### TASK
Read the entries below and pull out each line with the string "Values".

(Source data)
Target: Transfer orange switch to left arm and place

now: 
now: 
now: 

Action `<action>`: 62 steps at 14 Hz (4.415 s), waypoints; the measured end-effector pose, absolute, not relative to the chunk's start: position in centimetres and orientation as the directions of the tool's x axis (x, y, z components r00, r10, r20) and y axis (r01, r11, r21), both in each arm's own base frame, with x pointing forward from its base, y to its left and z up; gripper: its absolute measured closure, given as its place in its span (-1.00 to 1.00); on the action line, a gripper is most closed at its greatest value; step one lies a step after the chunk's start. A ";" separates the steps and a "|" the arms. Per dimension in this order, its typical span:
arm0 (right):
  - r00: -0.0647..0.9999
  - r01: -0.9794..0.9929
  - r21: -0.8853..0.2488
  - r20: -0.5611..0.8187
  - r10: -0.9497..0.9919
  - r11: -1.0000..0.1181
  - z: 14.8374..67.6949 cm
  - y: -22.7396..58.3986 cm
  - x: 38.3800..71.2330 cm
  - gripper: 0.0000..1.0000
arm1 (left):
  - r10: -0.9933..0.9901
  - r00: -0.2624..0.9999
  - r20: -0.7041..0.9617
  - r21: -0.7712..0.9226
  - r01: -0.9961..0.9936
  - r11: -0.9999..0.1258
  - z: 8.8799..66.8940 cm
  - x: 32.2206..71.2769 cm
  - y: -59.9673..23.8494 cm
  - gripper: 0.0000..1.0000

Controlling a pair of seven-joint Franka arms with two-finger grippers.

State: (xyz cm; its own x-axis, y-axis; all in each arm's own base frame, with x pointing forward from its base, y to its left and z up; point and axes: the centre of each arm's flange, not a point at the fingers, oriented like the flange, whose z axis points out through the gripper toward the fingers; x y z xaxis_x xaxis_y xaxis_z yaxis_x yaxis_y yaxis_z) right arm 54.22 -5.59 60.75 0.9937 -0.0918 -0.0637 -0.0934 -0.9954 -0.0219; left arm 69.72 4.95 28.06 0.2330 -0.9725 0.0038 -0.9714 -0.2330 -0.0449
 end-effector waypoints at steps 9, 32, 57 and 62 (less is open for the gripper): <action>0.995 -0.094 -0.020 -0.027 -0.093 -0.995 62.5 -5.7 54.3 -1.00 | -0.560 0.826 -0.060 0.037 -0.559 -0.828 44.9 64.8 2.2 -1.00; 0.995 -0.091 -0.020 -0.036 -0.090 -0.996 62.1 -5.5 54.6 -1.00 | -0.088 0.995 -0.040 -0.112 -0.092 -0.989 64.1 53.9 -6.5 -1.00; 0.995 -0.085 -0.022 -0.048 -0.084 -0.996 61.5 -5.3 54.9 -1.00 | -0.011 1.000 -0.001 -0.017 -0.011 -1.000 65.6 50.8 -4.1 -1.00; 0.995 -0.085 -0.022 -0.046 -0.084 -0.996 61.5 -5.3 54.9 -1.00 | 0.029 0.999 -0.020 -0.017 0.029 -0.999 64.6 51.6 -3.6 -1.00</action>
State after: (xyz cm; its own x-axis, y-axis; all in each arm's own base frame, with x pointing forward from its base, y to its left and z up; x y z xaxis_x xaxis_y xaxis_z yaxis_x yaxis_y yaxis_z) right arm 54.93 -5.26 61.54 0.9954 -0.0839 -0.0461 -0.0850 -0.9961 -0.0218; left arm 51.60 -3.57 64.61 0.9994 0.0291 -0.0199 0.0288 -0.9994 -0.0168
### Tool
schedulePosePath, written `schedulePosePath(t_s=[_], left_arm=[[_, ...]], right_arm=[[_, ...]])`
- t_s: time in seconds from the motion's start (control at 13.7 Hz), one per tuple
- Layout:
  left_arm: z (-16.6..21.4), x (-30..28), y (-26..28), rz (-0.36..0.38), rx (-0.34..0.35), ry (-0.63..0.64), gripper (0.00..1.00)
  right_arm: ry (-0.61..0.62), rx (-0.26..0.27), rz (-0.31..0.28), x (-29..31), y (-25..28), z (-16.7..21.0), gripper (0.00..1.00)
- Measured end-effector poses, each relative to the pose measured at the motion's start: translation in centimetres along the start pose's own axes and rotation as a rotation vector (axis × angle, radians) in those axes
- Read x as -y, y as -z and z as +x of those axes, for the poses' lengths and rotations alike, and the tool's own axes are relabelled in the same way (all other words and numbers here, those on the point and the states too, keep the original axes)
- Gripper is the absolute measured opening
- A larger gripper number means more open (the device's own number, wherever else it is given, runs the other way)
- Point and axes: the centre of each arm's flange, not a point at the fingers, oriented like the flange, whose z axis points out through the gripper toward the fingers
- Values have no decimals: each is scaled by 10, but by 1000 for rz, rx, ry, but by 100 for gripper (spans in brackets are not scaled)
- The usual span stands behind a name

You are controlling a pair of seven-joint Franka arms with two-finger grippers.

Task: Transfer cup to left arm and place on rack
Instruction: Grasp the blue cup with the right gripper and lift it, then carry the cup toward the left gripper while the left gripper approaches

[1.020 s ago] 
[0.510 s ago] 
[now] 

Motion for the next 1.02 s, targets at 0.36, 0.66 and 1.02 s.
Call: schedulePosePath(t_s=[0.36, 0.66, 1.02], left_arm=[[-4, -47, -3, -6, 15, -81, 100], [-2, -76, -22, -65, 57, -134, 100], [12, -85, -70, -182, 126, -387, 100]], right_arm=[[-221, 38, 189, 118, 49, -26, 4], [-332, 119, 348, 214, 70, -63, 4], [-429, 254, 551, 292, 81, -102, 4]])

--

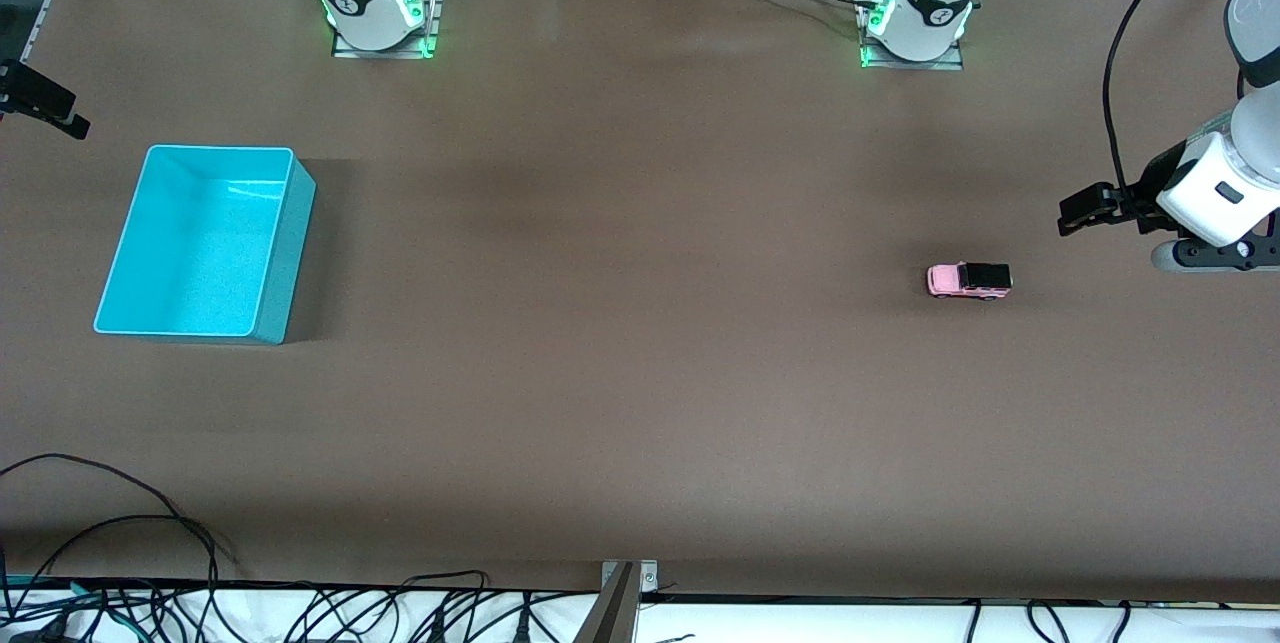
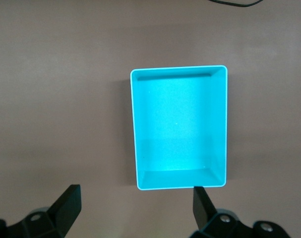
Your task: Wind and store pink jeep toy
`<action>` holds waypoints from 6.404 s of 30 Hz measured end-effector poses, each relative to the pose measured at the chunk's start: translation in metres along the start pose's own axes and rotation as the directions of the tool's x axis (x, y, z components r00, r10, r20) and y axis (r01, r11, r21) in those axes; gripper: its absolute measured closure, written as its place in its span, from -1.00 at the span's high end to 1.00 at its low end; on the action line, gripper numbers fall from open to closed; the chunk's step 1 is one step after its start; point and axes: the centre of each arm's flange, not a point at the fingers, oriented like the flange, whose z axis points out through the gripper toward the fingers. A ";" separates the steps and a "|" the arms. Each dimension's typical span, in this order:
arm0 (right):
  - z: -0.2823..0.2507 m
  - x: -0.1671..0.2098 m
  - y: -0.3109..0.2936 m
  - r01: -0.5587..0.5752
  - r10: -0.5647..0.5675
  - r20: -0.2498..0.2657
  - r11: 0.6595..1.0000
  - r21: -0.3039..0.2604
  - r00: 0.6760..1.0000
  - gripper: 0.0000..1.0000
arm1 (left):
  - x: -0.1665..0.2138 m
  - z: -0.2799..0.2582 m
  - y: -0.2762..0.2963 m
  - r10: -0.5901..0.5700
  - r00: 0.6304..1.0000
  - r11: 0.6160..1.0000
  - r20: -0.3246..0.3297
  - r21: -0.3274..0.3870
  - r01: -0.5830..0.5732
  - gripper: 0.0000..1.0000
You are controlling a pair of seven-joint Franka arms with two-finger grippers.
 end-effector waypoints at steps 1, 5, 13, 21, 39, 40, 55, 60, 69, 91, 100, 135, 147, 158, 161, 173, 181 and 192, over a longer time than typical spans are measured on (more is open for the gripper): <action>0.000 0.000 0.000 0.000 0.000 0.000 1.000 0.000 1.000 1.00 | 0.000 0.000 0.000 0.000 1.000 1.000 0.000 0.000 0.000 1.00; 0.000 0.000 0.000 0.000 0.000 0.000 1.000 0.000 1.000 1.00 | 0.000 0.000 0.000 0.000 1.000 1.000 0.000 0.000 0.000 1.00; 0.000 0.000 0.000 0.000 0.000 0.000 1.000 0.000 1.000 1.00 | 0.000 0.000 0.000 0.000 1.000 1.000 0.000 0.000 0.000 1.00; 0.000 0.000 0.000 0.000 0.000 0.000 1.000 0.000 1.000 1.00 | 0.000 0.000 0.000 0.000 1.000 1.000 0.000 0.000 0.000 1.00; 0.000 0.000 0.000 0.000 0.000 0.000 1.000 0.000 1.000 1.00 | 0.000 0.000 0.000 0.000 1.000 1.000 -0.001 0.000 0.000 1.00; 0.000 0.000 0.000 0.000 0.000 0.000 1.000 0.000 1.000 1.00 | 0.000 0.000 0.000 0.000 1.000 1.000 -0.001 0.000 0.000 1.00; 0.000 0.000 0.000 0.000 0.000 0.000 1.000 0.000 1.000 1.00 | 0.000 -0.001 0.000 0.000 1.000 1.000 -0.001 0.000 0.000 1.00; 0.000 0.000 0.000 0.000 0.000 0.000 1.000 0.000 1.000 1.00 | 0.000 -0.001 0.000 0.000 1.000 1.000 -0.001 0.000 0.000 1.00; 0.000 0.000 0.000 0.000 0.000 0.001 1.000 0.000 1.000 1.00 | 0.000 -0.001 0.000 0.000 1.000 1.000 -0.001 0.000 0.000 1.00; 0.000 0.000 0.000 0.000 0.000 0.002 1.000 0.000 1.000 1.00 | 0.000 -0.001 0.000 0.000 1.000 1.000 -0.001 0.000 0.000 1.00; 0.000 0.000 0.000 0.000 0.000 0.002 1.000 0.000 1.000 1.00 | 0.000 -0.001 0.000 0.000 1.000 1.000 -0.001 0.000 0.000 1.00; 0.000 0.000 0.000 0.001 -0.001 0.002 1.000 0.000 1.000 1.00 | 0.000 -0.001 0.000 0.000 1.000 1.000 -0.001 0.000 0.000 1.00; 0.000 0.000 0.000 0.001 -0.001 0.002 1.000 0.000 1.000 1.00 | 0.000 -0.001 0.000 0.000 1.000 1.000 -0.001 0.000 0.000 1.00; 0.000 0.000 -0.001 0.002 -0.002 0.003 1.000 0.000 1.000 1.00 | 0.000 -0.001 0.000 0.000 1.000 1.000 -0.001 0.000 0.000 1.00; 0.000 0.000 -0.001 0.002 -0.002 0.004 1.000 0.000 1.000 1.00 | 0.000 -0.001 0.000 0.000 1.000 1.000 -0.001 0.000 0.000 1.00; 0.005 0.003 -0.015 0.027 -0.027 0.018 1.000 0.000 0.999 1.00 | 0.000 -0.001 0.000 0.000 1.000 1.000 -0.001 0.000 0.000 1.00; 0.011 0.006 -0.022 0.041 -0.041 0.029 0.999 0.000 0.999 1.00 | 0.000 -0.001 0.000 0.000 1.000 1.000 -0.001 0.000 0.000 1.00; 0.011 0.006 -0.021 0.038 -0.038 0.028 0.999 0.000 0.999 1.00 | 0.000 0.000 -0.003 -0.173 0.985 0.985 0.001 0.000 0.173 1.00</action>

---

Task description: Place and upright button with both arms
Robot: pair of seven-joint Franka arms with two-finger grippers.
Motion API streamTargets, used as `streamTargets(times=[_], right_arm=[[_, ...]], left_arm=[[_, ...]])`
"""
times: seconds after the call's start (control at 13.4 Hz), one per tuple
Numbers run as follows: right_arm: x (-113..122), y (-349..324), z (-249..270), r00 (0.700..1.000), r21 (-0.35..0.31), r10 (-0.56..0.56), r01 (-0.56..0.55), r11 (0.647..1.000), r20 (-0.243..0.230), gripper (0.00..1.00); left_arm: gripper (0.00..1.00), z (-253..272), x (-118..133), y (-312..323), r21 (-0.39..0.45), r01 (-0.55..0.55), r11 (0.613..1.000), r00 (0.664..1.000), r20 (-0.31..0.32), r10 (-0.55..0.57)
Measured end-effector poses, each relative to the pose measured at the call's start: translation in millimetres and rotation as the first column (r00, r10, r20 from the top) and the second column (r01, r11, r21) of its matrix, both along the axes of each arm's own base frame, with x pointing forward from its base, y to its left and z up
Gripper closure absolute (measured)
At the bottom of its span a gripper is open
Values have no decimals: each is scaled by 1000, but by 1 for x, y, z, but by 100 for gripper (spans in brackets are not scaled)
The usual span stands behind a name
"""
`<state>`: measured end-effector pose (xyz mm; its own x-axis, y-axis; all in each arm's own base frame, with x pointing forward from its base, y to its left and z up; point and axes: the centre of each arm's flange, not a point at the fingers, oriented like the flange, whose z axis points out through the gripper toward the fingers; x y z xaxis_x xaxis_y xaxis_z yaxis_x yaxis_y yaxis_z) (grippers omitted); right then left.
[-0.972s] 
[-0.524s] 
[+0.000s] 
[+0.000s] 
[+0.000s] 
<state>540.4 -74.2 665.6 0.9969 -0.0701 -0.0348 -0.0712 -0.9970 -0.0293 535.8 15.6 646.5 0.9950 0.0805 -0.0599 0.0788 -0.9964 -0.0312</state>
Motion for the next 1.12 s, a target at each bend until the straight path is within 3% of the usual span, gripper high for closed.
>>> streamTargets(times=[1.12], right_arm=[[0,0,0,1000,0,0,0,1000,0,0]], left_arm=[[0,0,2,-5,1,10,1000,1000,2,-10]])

### OUTPUT OF THE EXERCISE
- Values have no decimals: each is scaled by 10, but by 1000 for rz, rx, ry, but by 100 for gripper (spans in brackets are not scaled)
Values have no decimals: each is scaled by 1000, but by 1 for x, y, z, but by 100 for gripper (spans in brackets are not scaled)

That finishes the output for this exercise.